## [What is required]
Retype exactly what appears below from the line containing "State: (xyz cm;" down to the line containing "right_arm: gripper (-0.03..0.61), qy", keeping both end lines. Do not include pictures.

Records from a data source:
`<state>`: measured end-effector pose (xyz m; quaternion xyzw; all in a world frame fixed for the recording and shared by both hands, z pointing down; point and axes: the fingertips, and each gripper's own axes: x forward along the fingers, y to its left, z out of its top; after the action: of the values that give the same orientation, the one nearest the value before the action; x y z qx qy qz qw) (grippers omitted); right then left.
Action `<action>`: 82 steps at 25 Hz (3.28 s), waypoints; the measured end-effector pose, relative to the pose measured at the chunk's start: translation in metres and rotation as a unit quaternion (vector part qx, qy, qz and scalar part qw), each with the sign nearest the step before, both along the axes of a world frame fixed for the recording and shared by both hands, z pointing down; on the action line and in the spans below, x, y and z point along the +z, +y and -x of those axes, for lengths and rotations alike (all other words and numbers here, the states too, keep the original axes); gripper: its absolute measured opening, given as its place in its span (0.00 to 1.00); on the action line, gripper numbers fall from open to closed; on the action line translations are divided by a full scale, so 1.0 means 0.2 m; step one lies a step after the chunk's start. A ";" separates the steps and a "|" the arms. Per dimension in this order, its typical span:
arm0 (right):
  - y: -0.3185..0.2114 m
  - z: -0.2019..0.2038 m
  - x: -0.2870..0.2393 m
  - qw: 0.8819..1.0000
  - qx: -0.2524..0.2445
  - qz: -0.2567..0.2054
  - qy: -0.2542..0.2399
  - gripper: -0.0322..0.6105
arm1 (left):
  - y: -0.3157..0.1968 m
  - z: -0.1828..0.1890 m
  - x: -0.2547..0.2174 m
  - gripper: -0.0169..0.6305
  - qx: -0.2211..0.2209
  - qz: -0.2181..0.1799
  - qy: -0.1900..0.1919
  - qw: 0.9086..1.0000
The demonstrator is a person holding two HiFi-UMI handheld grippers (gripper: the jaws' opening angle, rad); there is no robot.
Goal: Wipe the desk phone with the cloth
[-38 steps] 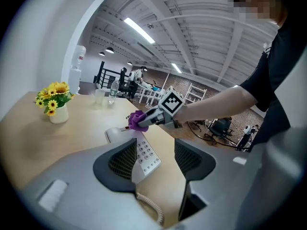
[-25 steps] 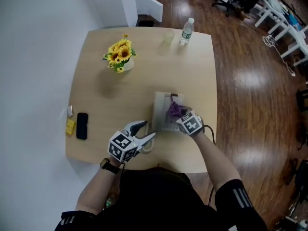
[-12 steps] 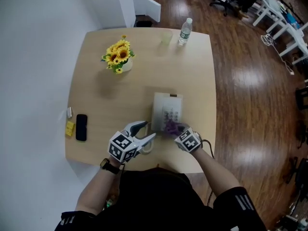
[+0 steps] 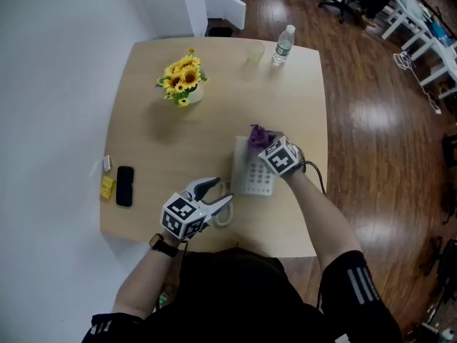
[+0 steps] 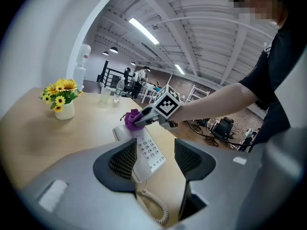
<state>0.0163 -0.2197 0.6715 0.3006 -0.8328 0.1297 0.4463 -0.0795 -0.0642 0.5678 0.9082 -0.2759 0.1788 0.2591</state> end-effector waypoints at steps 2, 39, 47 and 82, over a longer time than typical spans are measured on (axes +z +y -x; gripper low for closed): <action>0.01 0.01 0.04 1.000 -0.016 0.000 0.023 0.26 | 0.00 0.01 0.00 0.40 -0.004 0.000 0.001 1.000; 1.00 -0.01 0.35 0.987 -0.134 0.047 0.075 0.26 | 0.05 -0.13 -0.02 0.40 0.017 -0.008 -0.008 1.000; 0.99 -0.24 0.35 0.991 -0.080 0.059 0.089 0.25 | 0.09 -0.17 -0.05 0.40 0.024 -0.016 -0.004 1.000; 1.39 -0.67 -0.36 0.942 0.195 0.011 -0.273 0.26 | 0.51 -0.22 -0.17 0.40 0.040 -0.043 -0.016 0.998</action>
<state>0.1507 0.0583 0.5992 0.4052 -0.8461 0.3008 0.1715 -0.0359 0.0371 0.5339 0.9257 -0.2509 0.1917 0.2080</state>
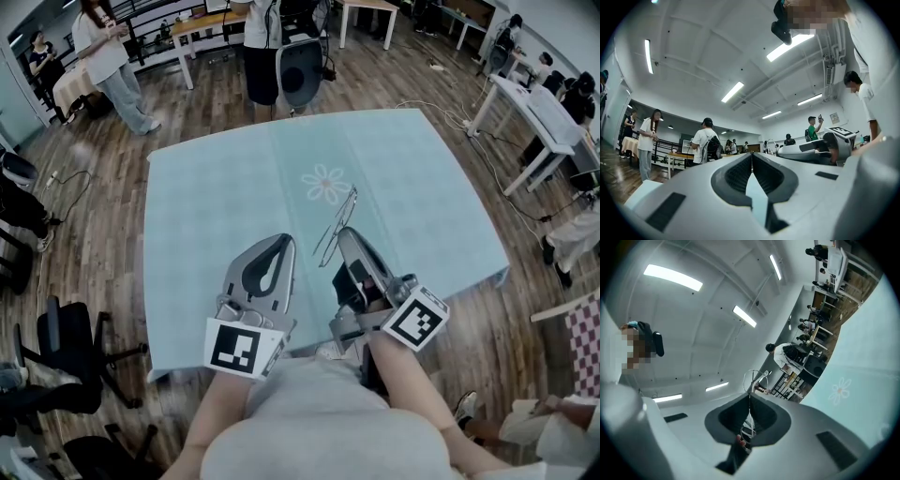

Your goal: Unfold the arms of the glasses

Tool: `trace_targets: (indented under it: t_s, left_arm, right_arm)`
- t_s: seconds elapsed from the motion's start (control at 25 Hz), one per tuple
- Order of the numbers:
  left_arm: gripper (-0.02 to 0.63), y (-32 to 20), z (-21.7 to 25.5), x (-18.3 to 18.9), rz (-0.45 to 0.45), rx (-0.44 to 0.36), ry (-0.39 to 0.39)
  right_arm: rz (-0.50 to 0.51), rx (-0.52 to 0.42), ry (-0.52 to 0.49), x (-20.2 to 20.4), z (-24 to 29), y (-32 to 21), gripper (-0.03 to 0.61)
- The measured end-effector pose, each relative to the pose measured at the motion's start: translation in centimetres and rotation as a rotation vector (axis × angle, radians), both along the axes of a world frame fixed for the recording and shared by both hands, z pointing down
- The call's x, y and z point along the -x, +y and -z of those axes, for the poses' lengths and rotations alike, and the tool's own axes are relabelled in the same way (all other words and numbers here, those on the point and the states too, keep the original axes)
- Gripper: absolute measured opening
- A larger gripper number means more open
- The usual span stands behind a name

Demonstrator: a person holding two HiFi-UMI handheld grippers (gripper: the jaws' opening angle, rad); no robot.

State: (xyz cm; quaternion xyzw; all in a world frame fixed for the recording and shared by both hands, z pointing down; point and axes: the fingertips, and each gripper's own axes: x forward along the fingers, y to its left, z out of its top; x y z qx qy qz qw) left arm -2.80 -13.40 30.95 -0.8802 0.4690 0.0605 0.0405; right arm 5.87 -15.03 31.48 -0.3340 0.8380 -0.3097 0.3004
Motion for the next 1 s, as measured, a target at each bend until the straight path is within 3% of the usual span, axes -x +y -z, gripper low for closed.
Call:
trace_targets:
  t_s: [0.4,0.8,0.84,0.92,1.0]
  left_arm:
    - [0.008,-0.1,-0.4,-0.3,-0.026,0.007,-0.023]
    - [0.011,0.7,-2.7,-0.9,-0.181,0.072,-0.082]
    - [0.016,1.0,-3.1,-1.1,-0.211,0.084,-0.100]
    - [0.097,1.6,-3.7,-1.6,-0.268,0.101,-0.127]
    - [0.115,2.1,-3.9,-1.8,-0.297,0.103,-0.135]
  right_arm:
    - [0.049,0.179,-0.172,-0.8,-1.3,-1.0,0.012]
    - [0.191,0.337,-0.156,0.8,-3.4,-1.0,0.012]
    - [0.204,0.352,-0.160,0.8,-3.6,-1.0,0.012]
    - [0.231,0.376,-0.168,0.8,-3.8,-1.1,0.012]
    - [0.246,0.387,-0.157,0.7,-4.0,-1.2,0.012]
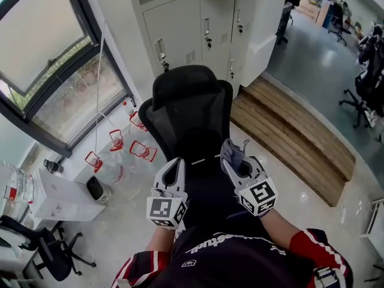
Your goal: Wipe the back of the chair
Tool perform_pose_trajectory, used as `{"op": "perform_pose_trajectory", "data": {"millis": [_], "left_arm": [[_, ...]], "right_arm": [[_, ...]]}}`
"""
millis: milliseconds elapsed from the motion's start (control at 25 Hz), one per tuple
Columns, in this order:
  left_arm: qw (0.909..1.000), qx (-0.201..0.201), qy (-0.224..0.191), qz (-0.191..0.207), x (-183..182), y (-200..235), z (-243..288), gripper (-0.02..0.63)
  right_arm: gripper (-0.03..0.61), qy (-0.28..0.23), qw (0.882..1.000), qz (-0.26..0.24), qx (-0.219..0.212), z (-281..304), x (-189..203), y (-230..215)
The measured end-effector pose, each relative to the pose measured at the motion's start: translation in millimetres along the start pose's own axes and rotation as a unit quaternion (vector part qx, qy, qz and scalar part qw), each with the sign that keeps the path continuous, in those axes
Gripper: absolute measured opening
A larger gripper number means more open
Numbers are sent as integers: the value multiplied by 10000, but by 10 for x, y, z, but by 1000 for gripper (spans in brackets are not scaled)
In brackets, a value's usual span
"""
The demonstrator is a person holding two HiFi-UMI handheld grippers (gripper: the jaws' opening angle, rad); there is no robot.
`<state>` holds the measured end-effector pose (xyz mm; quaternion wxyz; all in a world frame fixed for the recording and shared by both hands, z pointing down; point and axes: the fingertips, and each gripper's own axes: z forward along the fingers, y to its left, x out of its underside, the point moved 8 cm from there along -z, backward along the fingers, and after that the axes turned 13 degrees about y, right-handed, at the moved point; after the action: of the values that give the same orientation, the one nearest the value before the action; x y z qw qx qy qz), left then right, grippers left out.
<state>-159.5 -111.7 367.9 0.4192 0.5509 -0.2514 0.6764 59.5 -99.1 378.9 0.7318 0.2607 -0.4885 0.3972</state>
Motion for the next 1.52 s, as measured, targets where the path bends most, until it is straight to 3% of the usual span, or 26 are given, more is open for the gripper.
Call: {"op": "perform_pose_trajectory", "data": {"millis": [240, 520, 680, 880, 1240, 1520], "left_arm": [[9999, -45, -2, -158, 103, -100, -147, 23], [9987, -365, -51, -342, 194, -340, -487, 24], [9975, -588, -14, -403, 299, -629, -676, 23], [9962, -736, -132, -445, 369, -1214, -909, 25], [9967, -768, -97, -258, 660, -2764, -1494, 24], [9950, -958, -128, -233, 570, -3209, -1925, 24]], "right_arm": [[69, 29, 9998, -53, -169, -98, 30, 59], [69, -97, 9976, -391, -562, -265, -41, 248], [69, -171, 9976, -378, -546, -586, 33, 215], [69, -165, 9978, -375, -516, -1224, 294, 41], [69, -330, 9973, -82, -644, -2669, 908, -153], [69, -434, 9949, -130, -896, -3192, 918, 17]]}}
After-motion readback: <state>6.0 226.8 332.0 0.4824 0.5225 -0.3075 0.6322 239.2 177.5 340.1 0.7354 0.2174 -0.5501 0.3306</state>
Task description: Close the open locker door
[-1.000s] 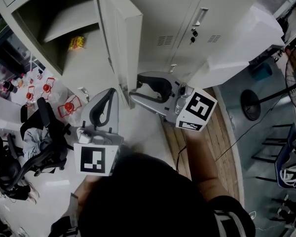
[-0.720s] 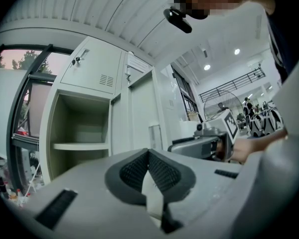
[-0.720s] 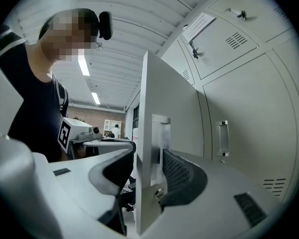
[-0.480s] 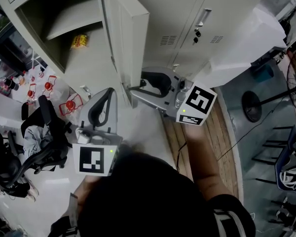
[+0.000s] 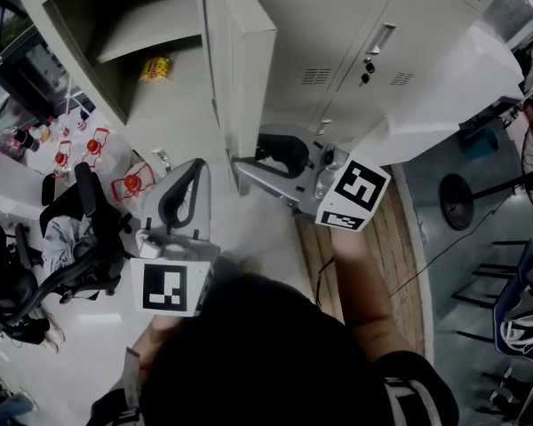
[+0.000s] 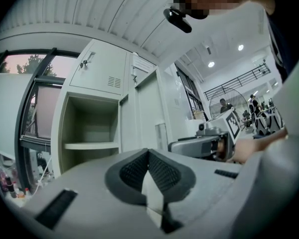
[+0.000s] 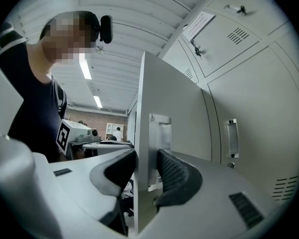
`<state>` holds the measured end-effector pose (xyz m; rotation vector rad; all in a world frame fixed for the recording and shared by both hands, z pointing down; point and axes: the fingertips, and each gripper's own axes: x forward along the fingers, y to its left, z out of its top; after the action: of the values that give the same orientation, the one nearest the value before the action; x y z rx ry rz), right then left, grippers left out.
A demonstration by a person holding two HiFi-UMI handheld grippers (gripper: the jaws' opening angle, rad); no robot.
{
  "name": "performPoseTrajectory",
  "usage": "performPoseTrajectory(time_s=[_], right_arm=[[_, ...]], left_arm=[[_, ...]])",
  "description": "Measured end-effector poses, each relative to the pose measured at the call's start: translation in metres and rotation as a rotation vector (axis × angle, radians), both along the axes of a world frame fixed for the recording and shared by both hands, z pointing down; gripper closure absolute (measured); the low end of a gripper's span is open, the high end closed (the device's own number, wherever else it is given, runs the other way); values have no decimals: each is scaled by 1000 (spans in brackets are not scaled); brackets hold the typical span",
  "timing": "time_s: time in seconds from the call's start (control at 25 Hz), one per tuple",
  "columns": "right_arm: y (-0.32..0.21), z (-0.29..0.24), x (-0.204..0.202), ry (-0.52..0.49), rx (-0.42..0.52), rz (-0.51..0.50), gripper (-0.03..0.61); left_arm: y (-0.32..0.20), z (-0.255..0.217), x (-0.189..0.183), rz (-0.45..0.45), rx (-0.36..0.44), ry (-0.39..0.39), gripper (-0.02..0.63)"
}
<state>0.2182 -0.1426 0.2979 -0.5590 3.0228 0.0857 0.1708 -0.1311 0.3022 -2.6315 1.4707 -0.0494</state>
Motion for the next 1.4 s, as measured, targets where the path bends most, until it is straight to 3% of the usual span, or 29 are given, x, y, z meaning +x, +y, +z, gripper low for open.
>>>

## [Output]
State: (xyz cm; quaternion xyzw; all in a world frame fixed for the recording and shared by both hands, z pointing down; point and axes: the fingertips, and each gripper's own axes: x forward along the fingers, y to its left, z out of its top; x y z qx qy qz qw) left arm -2.80 -13.40 30.95 -0.8802 0.4690 0.0605 0.0405; right arm 5.87 -15.03 31.48 -0.3340 0.8380 -0.3097 0.3004
Motion for the next 1 s, as measured, a target at each bend until the straight path is within 3% of the usual span, axes -x +y -z, gripper low for closed.
Call:
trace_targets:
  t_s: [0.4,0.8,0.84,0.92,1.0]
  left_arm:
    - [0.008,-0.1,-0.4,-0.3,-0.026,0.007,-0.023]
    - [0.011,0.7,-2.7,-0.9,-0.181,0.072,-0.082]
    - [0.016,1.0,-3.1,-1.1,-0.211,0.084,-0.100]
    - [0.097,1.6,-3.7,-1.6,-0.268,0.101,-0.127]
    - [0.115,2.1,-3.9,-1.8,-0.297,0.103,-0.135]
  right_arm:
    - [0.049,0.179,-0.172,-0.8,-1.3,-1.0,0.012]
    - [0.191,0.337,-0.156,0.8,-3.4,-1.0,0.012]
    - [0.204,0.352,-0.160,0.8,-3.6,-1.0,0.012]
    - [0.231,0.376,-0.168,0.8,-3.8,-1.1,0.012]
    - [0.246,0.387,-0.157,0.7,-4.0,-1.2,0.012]
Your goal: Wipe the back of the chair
Tool perform_pose_trajectory, used as `{"op": "perform_pose_trajectory", "data": {"millis": [_], "left_arm": [[_, ...]], "right_arm": [[_, ...]]}}`
"""
millis: milliseconds elapsed from the motion's start (control at 25 Hz), one per tuple
Columns, in this order:
  left_arm: qw (0.909..1.000), qx (-0.201..0.201), qy (-0.224..0.191), qz (-0.191..0.207), x (-183..182), y (-200..235), z (-243..288), gripper (-0.02..0.63)
  right_arm: gripper (-0.03..0.61), qy (-0.28..0.23), qw (0.882..1.000), qz (-0.26..0.24), qx (-0.219..0.212), z (-281..304), x (-189..203), y (-230..215)

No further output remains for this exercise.